Problem to solve: Transcribe only the lines between the first line of the records and the line containing "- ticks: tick", inclusive, exactly as written.

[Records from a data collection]
---

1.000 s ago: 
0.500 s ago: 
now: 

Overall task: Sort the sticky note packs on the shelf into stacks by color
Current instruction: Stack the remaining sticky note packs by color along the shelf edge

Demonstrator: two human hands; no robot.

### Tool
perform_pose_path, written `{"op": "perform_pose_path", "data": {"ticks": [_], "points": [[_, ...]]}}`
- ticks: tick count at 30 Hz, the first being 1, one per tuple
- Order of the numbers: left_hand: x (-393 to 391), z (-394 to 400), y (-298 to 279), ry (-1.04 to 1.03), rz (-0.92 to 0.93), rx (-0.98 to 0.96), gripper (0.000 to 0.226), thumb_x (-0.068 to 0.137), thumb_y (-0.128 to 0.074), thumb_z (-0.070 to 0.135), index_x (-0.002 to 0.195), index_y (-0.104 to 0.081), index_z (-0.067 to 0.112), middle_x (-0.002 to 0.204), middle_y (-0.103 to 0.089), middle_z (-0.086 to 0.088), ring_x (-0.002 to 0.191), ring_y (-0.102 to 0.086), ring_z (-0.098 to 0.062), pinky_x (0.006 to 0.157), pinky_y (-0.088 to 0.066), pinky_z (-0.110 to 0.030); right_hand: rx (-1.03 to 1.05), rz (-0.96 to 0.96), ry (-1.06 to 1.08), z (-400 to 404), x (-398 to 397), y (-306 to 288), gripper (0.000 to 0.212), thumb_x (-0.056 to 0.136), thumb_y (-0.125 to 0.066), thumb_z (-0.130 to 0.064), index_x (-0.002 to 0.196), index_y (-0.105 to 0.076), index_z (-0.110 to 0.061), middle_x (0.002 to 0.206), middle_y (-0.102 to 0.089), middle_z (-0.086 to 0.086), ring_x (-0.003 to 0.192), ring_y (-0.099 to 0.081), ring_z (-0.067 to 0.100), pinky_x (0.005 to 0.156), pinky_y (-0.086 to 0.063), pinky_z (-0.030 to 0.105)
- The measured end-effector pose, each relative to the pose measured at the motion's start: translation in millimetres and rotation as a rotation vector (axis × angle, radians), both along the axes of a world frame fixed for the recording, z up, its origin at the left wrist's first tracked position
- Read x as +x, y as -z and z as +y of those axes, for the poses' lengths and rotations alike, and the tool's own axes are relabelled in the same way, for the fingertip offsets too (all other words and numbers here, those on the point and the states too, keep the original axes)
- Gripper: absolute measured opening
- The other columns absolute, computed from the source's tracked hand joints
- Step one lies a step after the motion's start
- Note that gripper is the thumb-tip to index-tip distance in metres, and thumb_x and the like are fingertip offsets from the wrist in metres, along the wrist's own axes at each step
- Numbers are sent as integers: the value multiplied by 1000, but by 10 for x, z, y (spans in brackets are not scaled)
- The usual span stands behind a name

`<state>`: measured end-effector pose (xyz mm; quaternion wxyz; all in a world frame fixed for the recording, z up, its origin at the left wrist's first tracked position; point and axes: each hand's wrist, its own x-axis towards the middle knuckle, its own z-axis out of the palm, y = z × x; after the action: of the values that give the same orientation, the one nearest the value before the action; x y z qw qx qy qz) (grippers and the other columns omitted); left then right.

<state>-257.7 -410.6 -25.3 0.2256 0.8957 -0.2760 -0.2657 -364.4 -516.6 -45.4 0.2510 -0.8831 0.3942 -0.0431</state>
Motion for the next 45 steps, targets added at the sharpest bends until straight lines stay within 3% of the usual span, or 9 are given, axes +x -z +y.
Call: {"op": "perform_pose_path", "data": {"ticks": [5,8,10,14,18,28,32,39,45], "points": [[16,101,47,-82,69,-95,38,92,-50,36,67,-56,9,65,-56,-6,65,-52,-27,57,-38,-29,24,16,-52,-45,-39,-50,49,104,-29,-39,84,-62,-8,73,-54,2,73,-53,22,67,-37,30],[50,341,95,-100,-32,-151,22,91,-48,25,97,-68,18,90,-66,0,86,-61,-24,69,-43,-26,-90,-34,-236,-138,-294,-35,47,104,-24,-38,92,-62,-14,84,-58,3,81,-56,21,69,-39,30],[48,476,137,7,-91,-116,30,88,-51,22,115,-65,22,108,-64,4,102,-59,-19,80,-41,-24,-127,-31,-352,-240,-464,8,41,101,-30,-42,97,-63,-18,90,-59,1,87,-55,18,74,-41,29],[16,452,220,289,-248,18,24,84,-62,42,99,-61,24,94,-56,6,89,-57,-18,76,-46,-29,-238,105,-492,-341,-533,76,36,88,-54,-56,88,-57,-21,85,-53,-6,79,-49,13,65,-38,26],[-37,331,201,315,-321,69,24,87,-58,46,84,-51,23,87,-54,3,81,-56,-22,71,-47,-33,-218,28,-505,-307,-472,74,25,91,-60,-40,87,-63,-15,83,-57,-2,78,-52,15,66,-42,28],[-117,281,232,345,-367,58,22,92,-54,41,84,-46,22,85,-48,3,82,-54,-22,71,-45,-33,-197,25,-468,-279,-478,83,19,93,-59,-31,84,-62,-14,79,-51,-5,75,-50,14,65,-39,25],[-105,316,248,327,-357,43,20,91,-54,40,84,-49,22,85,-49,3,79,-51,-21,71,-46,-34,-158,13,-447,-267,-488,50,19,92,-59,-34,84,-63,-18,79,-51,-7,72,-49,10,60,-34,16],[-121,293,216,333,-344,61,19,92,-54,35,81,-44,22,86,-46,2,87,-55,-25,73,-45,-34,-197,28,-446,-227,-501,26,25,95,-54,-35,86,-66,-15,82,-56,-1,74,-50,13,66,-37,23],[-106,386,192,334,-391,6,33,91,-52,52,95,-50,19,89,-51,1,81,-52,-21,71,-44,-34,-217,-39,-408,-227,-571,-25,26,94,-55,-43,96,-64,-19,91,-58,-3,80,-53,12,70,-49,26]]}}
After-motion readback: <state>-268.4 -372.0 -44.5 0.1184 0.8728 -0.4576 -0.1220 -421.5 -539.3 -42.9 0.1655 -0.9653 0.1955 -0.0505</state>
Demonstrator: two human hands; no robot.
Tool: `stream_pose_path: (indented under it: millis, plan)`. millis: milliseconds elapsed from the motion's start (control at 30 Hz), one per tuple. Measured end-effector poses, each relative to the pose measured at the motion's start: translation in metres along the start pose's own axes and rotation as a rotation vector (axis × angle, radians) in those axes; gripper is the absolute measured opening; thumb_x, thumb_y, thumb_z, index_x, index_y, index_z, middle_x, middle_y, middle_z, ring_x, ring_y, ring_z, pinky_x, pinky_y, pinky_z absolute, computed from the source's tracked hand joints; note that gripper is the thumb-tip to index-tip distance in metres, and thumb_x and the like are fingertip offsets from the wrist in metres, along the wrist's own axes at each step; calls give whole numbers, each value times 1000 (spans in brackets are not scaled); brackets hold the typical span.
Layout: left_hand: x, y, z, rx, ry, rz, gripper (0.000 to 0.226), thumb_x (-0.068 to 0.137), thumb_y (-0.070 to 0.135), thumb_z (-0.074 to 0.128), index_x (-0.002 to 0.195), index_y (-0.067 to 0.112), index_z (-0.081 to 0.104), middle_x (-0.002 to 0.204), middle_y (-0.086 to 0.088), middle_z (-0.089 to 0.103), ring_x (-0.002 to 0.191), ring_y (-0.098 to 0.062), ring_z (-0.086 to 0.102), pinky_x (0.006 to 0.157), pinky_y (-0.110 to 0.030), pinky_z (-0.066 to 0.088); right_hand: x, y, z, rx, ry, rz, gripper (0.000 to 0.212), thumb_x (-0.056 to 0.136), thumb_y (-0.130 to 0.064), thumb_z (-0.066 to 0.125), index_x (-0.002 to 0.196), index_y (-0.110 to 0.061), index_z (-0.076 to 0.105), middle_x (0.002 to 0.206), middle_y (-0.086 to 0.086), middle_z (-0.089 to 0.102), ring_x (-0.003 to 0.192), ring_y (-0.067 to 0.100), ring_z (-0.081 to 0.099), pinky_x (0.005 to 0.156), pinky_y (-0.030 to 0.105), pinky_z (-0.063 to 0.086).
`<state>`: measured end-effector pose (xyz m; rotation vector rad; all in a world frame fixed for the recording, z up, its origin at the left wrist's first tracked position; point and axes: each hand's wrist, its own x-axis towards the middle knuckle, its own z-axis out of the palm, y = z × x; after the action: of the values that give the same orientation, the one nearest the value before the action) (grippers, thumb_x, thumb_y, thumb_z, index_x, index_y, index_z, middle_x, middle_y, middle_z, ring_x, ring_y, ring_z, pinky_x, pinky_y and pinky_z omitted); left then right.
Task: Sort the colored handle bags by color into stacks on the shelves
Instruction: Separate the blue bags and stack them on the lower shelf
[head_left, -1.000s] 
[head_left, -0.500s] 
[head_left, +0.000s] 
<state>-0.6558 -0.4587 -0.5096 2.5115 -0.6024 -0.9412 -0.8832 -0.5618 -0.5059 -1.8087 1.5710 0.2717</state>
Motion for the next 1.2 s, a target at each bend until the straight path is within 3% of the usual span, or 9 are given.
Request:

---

Answer box:
1.000 s ago: 
0.500 s ago: 
now: 

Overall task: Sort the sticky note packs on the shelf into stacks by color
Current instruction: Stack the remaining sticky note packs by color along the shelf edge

Demonstrator: two human hands; no robot.

### Tool
perform_pose_path, written `{"op": "perform_pose_path", "data": {"ticks": [_], "points": [[_, ...]]}}`
- ticks: tick count at 30 Hz, the first being 1, one per tuple

This exercise has now been finished.